Tributes for founder of well-known estate agency

Alexander Taylforth

The founder of a Pendle-wide estate agency Alexander Taylforth has died at the age of 88.

Born in Barrowford in 1934, the only child of Robert and Margaret Taylforth, the young Alexander attended Rainhall Road Primary School in Barnoldswick before moving on to Ermysted’s Grammar School in Skipton.

After leaving school he trained as a surveyor before going on to study in Bradford where he obtained his civil engineer qualifications (MICE).

After several years, in 1967, he moved back to the West Craven area where he decided to open his first estate agency business at 8 Church Street, Barnoldswick.

He subsequently went on to build the Taylforth brand and to open several more branches around the Burnley and Pendle areas.

The firm became so successful that it was approached by national estate agency Black Horse Entwistle Green and in the mid 1980s, Taylforth opted to sell the business.

However, in 1992 he decided along with his son Mark to open a new shop in Barnoldswick bringing back the Taylforth name to the town once more.

The estate agency is still in the town in Church Street, where it remains a thriving business.

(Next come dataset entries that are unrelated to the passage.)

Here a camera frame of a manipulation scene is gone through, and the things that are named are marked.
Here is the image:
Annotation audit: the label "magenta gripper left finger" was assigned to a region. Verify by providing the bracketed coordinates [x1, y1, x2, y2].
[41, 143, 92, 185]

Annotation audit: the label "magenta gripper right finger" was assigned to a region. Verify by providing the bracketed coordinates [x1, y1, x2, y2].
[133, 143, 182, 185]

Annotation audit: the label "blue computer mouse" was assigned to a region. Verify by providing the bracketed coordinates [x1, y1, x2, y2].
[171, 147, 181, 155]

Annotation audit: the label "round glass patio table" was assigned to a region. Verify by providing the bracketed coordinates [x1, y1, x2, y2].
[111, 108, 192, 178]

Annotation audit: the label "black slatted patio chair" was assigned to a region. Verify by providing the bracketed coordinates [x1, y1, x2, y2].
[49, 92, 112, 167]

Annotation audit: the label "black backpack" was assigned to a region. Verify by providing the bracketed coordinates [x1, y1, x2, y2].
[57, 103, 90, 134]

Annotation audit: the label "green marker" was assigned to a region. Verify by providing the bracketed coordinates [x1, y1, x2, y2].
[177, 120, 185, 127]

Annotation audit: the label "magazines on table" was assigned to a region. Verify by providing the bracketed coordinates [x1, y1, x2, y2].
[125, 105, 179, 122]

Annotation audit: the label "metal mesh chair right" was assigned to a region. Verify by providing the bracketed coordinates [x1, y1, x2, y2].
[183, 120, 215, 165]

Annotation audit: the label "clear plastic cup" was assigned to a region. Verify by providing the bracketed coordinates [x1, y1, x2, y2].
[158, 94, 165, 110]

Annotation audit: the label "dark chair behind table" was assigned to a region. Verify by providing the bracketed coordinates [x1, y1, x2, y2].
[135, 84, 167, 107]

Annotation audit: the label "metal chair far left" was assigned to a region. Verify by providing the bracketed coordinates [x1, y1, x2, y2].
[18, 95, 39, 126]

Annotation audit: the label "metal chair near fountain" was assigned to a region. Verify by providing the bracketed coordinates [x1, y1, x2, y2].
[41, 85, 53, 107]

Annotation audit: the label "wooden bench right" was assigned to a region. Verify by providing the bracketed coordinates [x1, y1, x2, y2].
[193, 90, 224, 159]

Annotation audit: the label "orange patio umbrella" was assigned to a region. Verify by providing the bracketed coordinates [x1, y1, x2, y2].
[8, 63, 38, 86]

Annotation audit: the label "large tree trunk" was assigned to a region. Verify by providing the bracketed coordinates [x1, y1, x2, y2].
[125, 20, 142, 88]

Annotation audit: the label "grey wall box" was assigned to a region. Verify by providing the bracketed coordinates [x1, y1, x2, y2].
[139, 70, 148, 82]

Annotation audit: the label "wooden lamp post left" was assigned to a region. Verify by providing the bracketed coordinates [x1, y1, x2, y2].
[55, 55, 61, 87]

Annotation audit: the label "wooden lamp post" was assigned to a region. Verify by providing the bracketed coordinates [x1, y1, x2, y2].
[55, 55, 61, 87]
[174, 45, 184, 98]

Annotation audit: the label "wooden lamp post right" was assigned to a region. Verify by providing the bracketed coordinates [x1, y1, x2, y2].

After retiring in the middle to late 1990s, Taylforth enjoyed spending many hours on the golf course both at the Ghyll Golf Club in Barnoldswick and abroad.

During his life he was an active member of both the Barnoldswick and Earby Round Table and the Barnoldswick and Earby Rotary Club.

He was one of several members of the Round Table who instigated the Barnoldswick Gala, an event that ran successfully for many years until the round table folded in 2003.

He was also a justice of the peace (JP) in the 1980s, sitting as a magistrate in Reedley.

Taylforth, who died on 24 February at Airedale Hospital, Steeton, is survived by his wife Margaret; children, Janet and Mark, grandchildren and great grandchildren.

His funeral took place on 21 March at Ghyll Church, Barnoldswick.

During the funeral it was made apparent he was a man who was referred to as being ‘in the background quietly getting things done’. Many of his friends and colleagues described him as a ‘true gentleman’.